Lasting Partnerships Support a Shared Landscape

Huron Pines and its partners will work to rebuild the ecosystem by testing new techniques, reintroducing native plants and restoring natural diversity to the ecosystem. Standing to benefit are some incredibly rare and protected species like the massasauga rattlesnake, dusted skipper butterfly and the secretive locust, a short-winged grasshopper found only in six Michigan counties. Threatened plant species like Hill’s thistle and pale agoseris grow here among vast purple seas of native blazing star wildflowers buzzing with pollinating insects.

Blazing star in bloom

All these species have historically shared the landscape with Kirtland’s warbler and help define the jack pine ecosystem. They also suffered the consequences of habitat loss but did not necessarily benefit from the restoration efforts which were focused solely on the songbird. Lessons learned from those efforts, and
the partnerships formed along the way, will continue to play a significant role in restoring the health of the ecosystem as a whole.

Abigail Ertel is Community Program Director for Huron Pines. She helped lead the Kirtland’s Warbler Initiative in 2012 as a way to transition partners from population recovery efforts to those promoting the bird’s sustainability long term. She sees parallels between the success of that initiative, which facilitated the 2021 delisting, and the great potential of the Northern Pine Plains Partnership.

“At that time, Huron Pines brought experts to the table in order to solve a serious problem,” Ertel said. “We helped build relationships between partners and lifted them up to meet complex challenges together. I think the Northern Pine Plains Partnership can inspire connections that go beyond just a single species and foster an appreciation for the landscape as a whole.
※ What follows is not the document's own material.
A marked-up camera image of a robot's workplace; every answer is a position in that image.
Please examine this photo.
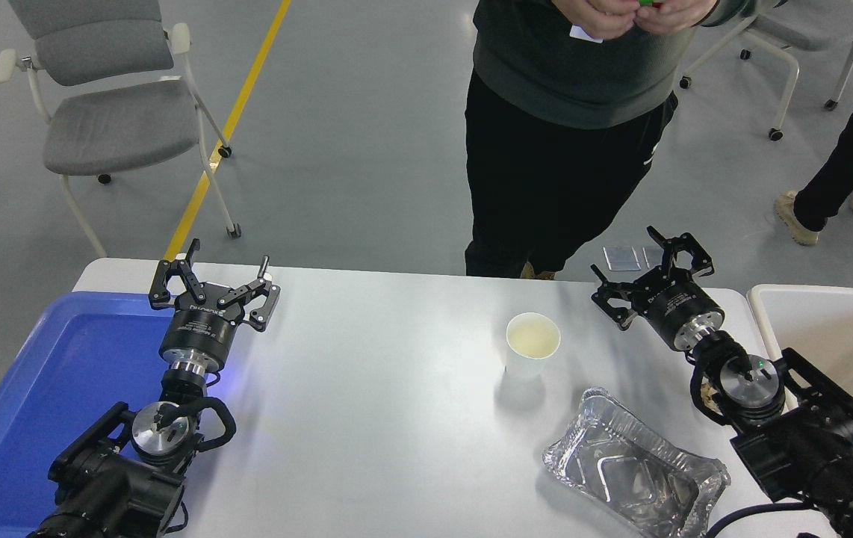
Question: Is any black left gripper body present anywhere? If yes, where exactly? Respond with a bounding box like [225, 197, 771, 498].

That’s what I’m looking forward to seeing happen.”

The Northern Pine Plains Partnership is supported in part by the Great Lakes Restoration Initiative, the U.S. Fish & Wildlife Service and the Michigan Department of Natural Resources’ Wildlife Habitat Grant Program.

Huron Pines AmeriCorps Members Learn & Collect Seed on Rare Landscapes

Huron Pines AmeriCorps members spent a sunny September day with the Huron Pines Stewardship Team exploring Northern Michigan’s jack pine barrens and learning how to restore and propagate the native plants found on these rare landscapes.

Seth Lanning, a 2021 Huron Pines AmeriCorps member, collects native seed from a pine barren ecosystem.

Over the course of the morning, members learned the importance of using locally sourced
plant species to restore habitats and practiced identifying native wildflowers and grasses. In the afternoon, members put their knowledge to the test, collecting seeds from a pine barren ecosystem at the Camp Grayling Joint Maneuver Training Center, a 148,000 acre military training center. In an effort supported by Camp Grayling, Michigan Department of Natural Resources, U.S. Fish and Wildlife Service and U.S. Forest Service, Huron Pines works to restore biodiversity on the grounds of the expansive training facility. The habitat restoration includes removing invasive species and gathering native wildflower and grass seeds for future planting across Northern Lower Michigan.

After native seed is collected, it is brought back to the Huron Pines office and is dried, cleaned and stored until it is planted or propagated. The Huron Pines Stewardship Team plans to collect native plant genotypes with the intention of restoring, creating or enhancing native habitats within Lower Northern Michigan.

This seed collection effort is being replicated on a larger, region-wide scale through the Northern Pine Plains Partnership, a collaborative of conservation organizations committed to restoring the pine plain landscapes in Northeast Michigan.